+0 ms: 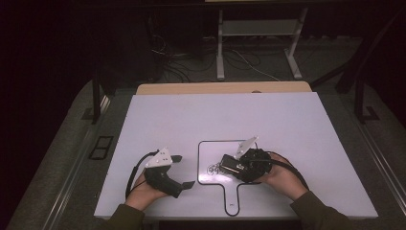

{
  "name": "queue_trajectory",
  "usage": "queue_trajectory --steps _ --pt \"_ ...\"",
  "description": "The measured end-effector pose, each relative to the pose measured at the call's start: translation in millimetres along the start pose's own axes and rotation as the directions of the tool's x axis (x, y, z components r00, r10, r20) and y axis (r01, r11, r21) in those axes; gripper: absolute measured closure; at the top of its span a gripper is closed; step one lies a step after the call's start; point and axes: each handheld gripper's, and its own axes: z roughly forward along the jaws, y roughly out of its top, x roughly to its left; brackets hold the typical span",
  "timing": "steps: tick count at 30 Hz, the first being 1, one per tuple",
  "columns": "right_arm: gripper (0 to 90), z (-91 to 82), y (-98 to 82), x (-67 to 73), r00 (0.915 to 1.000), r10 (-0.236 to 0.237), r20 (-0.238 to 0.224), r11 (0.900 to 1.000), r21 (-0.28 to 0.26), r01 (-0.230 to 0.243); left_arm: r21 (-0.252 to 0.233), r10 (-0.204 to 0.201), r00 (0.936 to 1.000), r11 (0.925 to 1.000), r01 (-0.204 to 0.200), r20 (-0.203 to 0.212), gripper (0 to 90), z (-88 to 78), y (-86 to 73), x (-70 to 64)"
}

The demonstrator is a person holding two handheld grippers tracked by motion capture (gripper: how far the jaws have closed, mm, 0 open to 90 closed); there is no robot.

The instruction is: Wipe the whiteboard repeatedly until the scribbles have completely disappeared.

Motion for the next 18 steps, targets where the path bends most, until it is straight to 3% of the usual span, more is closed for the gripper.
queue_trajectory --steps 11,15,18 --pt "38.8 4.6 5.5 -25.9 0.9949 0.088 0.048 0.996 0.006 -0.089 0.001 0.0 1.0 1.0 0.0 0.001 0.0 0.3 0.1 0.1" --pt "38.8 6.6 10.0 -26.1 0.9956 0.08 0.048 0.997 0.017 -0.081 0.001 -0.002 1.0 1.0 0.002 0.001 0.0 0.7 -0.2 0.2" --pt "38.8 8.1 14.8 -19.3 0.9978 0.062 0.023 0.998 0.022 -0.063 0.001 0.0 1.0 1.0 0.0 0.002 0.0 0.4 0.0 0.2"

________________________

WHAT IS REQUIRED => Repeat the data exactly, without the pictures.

ANSWER SECTION =>
+0 ms: 

{
  "name": "queue_trajectory",
  "usage": "queue_trajectory --steps _ --pt \"_ ...\"",
  "description": "The measured end-effector pose, each relative to the pose measured at the call's start: translation in millimetres along the start pose's own axes and rotation as the directions of the tool's x axis (x, y, z components r00, r10, r20) and y axis (r01, r11, r21) in those axes; gripper: absolute measured closure; at the top of its span a gripper is closed; step one lies a step after the call's start; point and axes: each handheld gripper's, and its own axes: z roughly forward along the jaws, y roughly out of its top, x roughly to its left; brackets hold the typical span",
  "timing": "steps: tick count at 30 Hz, the first being 1, one per tuple",
  "columns": "right_arm: gripper (0 to 90), z (-91 to 82), y (-98 to 82), x (-67 to 73), r00 (0.915 to 1.000), r10 (-0.236 to 0.237), r20 (-0.238 to 0.224), r11 (0.900 to 1.000), r21 (-0.28 to 0.26), r01 (-0.230 to 0.243); left_arm: r21 (-0.252 to 0.233), r10 (-0.204 to 0.201), r00 (0.936 to 1.000), r11 (0.925 to 1.000), r01 (-0.204 to 0.200), r20 (-0.203 to 0.212), gripper (0 to 90), z (-88 to 78), y (-86 to 73), x (-70 to 64)"
}

The demonstrator is a person holding two handheld grippers tracked by motion capture (gripper: how far the jaws have closed, mm, 0 open to 90 closed); there is no robot.

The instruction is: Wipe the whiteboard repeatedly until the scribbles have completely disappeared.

Motion for the next 18 steps, targets where the path bends most, until it is straight to 3% of the usual span, more is closed for the gripper.
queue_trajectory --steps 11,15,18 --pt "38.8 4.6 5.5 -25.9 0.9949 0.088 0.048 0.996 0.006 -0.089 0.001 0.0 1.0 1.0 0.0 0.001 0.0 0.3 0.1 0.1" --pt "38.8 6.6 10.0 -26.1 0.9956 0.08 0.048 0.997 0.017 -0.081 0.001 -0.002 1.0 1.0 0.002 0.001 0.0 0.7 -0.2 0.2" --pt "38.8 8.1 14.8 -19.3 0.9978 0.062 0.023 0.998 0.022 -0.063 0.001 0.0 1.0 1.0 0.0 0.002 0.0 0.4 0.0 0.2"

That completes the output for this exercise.